Fabio Cavalera, Corriere della sera 27/7/2009, 27 luglio 2009
«MAESTA’, NON ABBIAMO VISTO LA CRISI PER POCA IMMAGINAZOINE»
LONDRA – Quando, nel novembre scorso all’inaugurazione del nuovo palazzo che ospita la London school of Economics, il professor Luis Garicano fece gli onori di casa forse non pensava che fuori dal programma ufficiale, la regina potesse rivolgergli una domanda del genere: «Come mai gli economisti non hanno saputo prevedere la recessione e la sua gravità?». Sua maestà nelle cerimonie pubbliche dispensa tanti sorrisi e poche parole, sempre misurate. Quella volta, nel pieno dell’onda devastante della crisi finanziaria, la curiosità di Elisabetta II sembrò un pochino maliziosa ma sintetizzava ciò che in tanti si stavano chiedendo. Qualcuno riferì frettolosamente che Luis Garicano, illustre accademico, preso alla sprovvista rispose balbettando. Cosa, però, che lui stesso smentì con un articolo apparso sul «Guardian» qualche giorno più tardi: «Non sono stato colto di sorpresa, anzi ho spiegato bene che non pochi economisti, in tempi non sospetti, hanno ammonito sui pericoli dell’eccesso di debito e sulla bolla immobiliare americana ». Irritato dalle lingue lunghe che gli avevano attribuito una replica imbarazzata e impacciata Luis Garicano chiuse l’«incidente » con una ammissione: «Aldilà di ciò che ho detto o non ho detto, la regina ha posto una questione seria».

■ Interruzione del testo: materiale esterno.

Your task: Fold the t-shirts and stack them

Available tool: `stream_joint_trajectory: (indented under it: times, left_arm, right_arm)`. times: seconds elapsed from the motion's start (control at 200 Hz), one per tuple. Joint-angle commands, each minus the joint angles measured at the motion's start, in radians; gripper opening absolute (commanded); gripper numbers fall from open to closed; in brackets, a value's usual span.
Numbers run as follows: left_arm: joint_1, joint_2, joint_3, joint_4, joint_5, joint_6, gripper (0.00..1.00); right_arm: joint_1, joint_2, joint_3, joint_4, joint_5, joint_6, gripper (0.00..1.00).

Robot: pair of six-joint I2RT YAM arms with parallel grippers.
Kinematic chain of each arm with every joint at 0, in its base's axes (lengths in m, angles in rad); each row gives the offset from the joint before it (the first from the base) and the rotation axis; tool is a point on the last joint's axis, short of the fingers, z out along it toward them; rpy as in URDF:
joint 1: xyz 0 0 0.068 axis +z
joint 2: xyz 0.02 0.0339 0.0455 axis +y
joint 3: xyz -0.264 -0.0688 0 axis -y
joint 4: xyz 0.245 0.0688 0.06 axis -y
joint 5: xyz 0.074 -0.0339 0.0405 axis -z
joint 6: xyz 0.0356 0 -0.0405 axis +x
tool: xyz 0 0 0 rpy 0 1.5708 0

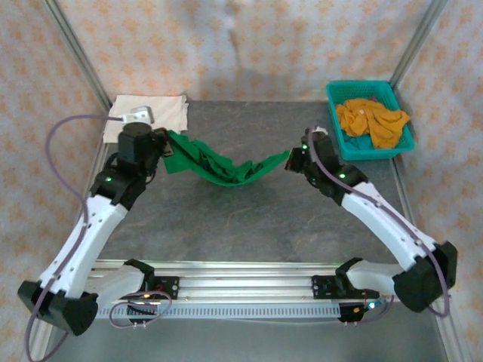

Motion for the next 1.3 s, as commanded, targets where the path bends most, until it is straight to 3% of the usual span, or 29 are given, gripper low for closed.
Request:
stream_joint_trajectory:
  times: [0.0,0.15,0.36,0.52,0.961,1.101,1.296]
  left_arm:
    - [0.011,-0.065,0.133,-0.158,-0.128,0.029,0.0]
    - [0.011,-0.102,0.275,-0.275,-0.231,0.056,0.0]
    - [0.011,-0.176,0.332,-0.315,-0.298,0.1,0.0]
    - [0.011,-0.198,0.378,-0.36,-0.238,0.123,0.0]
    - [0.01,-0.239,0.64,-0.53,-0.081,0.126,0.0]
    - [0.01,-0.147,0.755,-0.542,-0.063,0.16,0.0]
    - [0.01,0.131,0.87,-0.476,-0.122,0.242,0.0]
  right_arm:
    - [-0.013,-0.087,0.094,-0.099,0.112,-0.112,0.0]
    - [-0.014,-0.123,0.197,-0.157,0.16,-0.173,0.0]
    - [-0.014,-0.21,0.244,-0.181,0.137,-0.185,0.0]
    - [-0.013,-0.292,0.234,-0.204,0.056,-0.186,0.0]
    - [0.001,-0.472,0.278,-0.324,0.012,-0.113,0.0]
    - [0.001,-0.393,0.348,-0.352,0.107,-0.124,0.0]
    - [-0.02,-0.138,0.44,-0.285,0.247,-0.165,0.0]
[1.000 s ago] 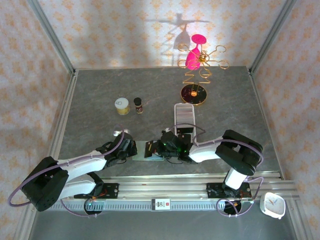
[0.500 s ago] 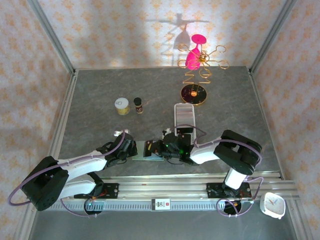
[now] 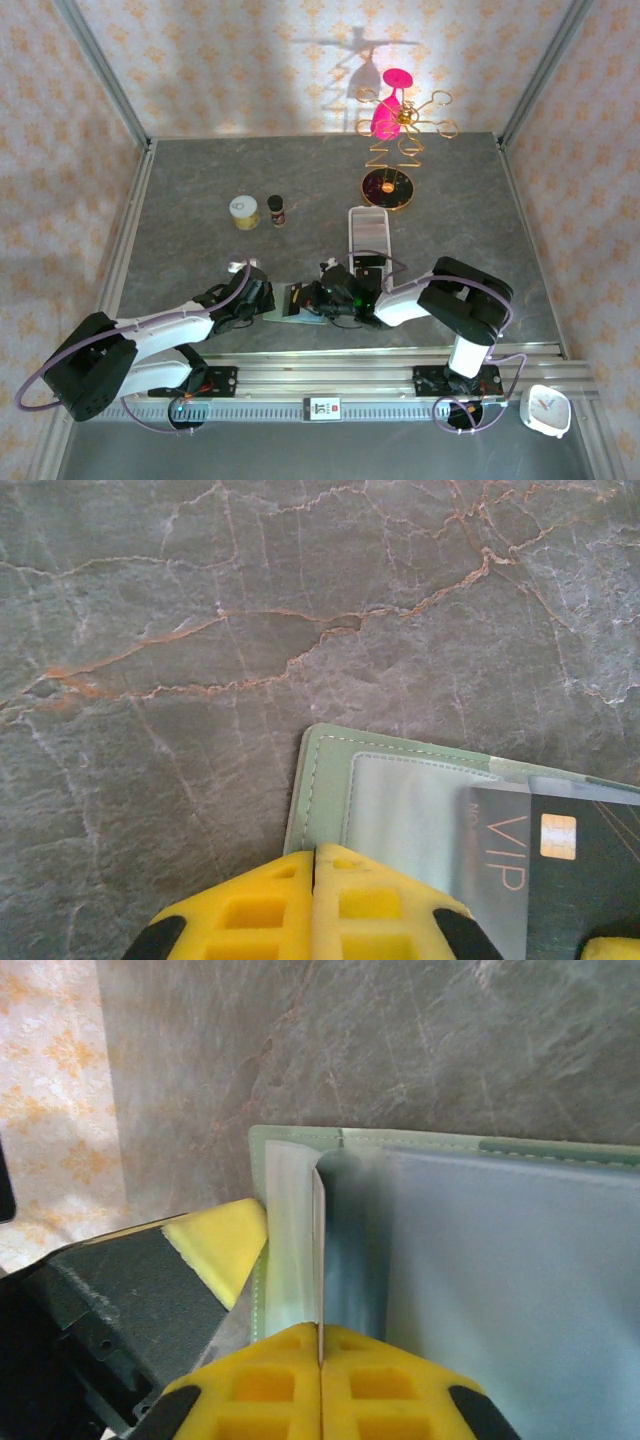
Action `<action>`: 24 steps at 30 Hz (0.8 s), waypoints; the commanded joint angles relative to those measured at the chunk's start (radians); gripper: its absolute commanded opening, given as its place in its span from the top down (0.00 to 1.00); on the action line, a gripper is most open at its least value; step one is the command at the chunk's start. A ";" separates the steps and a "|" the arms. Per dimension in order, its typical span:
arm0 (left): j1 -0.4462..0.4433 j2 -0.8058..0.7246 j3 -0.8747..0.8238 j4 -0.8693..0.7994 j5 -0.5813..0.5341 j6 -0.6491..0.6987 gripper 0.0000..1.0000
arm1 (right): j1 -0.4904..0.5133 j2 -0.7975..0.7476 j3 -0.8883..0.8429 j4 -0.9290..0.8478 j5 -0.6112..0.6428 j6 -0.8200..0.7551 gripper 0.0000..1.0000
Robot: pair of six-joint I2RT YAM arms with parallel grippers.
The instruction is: Put the credit cards into the card holder
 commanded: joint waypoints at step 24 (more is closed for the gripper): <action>-0.018 0.042 -0.033 -0.031 0.023 0.019 0.97 | 0.032 -0.057 0.169 -0.527 0.152 -0.164 0.56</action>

Probabilmente quella mezza frase buttata lì da Elisabetta II ha lasciato il segno e ha colpito al cuore il circolo degli studiosi britannici i quali hanno pensato bene di riunirsi in seminario in giugno, esaminare, infine rispondere con una lettera di tre pagine indirizzata a Buckingham Palace e recapitata anche alla redazione dell’«Observer». La firmano alcuni pezzi da novanta: Paul Tucker, vicegovernatore della Banca d’Inghilterra, Tim Besley, membro del comitato di politica monetaria della banca centrale, lo storico Peter Hennessy, il segretario permanente del Tesoro Nic MacPherson, i capi economisti di Goldman Sachs e HSBC, Jim O’Neill e Stephen King.
Allora: fu un clamoroso abbaglio collettivo il silenzio o la sottovalutazione degli squilibri che la voragine del debito Usa aveva aperto? E chi ne furono i responsabili? A metà fra l’autocritica e l’autogiustificazione il team degli economisti rivela alla regina che l’ottimismo, il «feelgood factor», mascherò il deficit finanziario accumulato da alcuni Paesi. Ci fu un eccesso di confidenza nella politica dei bassi tassi d’interesse che consentiva alle famiglie americane di inseguire il sogno del mutuo a buon mercato e della casa di proprietà. Non si colse per tempo il rischio che potevano generare l’insolvibilità, la frantumazione del credito da parte delle istituzioni bancarie, la sua trasformazione in strumenti finanziari sempre più complessi e fantasiosi, l’internazionalizzazione di queste opzioni «spazzatura » .
«In definitiva ’your majesty’ – concludono i professori – l’incapacità di prevedere l’estensione, i tempi e la severità della crisi, fu principalmente dovuta alla mancanza di immaginazione collettiva di molte persone intelligenti che non colsero i cedimenti dell’intero sistema». Capo cosparso di cenere e mea culpa. La regina troppo curiosa si riterrà ora soddisfatta?